I See You – Alicja Żebrowska: The Mystery is Looking

In a time when body dysmorphic disorder fuelled by online pornography, strict Western fashion trends, and specific perceptions of beauty motivate more and more (completely healthy) young women to undergo female genital cosmetic surgery (FGCS)[1] Alicja Żebrowska’s 1995 film The Mystery is Looking truly deserves to be called must see. In less than two minutes Żebrowska’s witty piece addresses such complex issues as the externally imposed vision of beauty or the assumption that “motherhood is intrinsic to adult female identity”.[2] With a playful twist Żebrowska shifts power from the phallic male gaze to the traditionally silent and sightless vagina.

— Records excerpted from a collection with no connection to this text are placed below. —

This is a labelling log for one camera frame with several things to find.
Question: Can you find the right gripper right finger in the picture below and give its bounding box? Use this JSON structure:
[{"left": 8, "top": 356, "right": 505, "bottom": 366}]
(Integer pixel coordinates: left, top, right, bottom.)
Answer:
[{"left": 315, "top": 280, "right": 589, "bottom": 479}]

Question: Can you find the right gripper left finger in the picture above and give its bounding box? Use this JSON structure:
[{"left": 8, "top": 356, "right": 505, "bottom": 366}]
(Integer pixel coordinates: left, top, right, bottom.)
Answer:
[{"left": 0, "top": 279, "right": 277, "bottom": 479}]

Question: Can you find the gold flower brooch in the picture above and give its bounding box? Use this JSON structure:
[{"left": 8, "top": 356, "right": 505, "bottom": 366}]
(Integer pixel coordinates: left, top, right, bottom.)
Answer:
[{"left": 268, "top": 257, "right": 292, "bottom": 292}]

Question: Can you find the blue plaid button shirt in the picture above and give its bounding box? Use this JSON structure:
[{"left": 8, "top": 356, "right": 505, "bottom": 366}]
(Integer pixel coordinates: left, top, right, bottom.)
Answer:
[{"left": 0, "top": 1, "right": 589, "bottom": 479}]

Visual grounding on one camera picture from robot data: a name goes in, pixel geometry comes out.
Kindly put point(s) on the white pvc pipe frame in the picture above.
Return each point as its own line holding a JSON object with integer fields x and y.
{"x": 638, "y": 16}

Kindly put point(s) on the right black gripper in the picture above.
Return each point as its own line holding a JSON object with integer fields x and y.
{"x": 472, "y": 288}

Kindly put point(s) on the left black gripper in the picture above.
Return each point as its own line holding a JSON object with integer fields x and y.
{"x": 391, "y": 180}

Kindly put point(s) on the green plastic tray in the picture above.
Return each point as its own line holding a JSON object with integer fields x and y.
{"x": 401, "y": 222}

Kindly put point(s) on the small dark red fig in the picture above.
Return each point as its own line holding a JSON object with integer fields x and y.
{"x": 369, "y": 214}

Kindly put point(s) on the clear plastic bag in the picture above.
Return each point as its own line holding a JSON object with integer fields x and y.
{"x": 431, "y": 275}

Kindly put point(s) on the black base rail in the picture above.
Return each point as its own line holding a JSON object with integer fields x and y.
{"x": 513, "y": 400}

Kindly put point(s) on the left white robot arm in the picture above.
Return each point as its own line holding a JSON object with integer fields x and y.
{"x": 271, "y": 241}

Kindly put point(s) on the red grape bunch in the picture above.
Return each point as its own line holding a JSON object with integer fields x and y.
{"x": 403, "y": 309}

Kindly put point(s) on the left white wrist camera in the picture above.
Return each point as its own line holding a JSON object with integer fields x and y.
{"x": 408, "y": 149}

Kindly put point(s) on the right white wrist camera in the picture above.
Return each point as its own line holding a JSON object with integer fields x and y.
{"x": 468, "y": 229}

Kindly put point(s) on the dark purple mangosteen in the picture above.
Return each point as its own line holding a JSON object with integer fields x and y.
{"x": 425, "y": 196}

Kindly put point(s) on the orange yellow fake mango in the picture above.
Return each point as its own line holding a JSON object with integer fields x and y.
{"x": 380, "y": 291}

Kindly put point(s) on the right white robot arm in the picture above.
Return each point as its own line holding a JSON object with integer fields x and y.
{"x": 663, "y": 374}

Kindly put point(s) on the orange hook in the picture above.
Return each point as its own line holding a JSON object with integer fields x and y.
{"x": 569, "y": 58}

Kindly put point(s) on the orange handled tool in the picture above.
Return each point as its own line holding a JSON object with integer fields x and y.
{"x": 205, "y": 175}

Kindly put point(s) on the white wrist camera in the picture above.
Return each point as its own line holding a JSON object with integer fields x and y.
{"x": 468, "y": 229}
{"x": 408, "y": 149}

In her 2015 Guardian article[3] Syreeta McFadden contemplated the issue of the representation of female genitalia on Greek and Roman statues. Her main concern was that while there are many different, diverse representations of penises: “curled and flaccid, pert and alert, balls dropped and shrunken”, there are no vulvas, no protruding labia. Besides a few “modest dents around the pelvic bones of the statues” there is no suggestion that vaginas existed.  Referring to Jane Caputi’s 2004 book Goddesses and Monsters: Woman, Myth, Power and Popular Culture, she states that “while the phallus is deified, its female symbolic equivalent […] is everywhere stigmatized.” The patriarchal cultural notion of femininity did not and does not allow the vagina to be openly shown as it is cast as profane, obscene, and ugly. Even sexualized woman are expected to discreetly cover their vulvas and let men unfold them when they are ready to take them into their possession. By opening the vagina’s eye Żebrowska immediately overwrites this dominant cultural code and confronts the viewer with the deceptive quality of the traditional connotation.

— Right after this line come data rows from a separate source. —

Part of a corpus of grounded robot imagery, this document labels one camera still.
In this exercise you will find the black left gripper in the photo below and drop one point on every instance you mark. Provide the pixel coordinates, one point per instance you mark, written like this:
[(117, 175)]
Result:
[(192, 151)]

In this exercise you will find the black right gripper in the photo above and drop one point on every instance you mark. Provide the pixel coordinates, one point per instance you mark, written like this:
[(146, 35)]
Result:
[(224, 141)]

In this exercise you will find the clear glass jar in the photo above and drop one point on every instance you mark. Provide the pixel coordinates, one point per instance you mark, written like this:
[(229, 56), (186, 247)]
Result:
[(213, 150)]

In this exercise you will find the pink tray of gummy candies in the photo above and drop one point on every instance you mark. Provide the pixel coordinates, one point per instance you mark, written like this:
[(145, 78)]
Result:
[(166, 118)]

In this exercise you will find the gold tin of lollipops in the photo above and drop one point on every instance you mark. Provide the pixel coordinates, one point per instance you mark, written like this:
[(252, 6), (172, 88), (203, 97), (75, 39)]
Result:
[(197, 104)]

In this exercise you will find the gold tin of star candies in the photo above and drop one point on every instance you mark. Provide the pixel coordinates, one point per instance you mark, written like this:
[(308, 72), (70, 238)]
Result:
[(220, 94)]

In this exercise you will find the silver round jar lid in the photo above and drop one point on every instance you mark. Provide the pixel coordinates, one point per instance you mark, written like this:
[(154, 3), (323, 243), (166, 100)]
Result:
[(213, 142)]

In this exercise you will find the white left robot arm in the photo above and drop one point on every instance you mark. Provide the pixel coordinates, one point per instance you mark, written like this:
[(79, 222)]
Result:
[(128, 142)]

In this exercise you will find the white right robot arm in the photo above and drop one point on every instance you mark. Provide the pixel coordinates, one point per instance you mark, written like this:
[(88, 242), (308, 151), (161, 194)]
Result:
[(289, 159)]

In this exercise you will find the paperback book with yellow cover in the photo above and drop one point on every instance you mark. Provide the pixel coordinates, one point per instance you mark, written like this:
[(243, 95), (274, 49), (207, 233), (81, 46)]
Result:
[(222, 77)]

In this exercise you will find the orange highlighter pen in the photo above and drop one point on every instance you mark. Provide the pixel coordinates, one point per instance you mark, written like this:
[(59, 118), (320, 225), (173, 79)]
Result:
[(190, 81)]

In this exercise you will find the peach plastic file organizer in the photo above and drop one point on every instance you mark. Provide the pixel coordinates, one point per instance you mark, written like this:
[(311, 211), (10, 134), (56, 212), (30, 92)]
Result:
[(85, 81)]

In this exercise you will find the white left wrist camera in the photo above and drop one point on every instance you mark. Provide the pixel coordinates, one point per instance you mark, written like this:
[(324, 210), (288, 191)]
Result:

Żebrowska’s desire to deconstruct the fake myths surrounding the female genitalia has antecedents among female moving image artists. Carolee Schneemann notorious for her boundary-breaking art practice and its challenges of canonized misconceptions around the female body, never hesitated to put the vagina center stage. By giving the vulva (most frequently her very own) different roles, she forced the viewer to rethink his limited views of what female genitalia “was supposed to be”. In her Interior Scroll performance piece first presented in 1975 she pulls a small, folded paper scroll from her vagina while reading a text aloud (Kitch’s Last Meal, 1973-76). Her performance was interpreted as an outraged protest “at the ways in which explicit films made by women continued to be pigeonholed and reduced to “erotic films” consumed by men.”[4] By incorporating numerous images of vaginal opening, clitori and oral pleasure, Barbara Hammer’s Multiple Orgasm (1976) returns the power to woman to control and enjoy her own sexuality. Among many others these films question gendered behaviours that have been assigned to women and overwrite stereotyped images of the female body, whose unrealistic and even dangerous[5] representation of feminine beauty has had a powerful impact on the way women see themselves.

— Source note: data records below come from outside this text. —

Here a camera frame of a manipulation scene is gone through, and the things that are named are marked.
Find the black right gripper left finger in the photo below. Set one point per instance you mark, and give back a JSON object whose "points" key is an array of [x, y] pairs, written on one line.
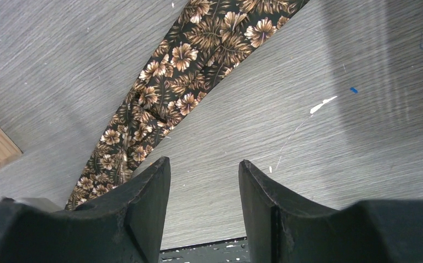
{"points": [[123, 225]]}

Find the brown floral black tie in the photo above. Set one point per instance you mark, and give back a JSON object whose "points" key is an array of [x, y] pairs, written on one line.
{"points": [[208, 40]]}

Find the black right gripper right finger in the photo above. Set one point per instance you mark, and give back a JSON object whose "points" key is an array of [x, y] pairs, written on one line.
{"points": [[283, 226]]}

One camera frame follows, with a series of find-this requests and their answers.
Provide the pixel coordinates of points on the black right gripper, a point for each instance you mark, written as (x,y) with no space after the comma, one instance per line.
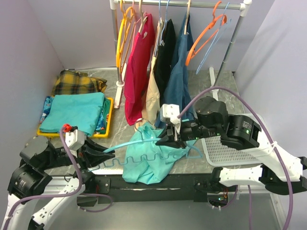
(166,137)

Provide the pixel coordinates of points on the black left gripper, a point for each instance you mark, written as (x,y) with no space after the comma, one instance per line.
(93,155)

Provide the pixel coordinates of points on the light blue wavy hanger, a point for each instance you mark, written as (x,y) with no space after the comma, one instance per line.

While Żebrowska’s The Mystery is Looking definitely follows in the footsteps of the these international moving image artists, it also refers to a specific Polish issue from the early nineties: the abortion ban and its influence on education, gender roles, and body representation. Following the announcement of the ban, a decision of the Ministry of Education introduced religious instruction in schools and in 1992 parliament passed the Respect for Christian Values in Mass Media Act.[6] This rhetoric, deeply rooted in Catholicism, represented a sexual authoritarianism that was “justified by a biological perception of sexual differences: nature determines gender and sexuality and thus they are not subject to any public deliberation”[7] Any deviation from the norm was regarded illegal and cause for social ostracism. Żebrowska’s film (along with her previous work, Original Sin, 1994) is a declaration of war against the repressive power of the government. With these morally subversive images, she destroys the fake narratives defining female sexuality and by sharing her own sexual vision she restores a segment of endlessly diverse reality.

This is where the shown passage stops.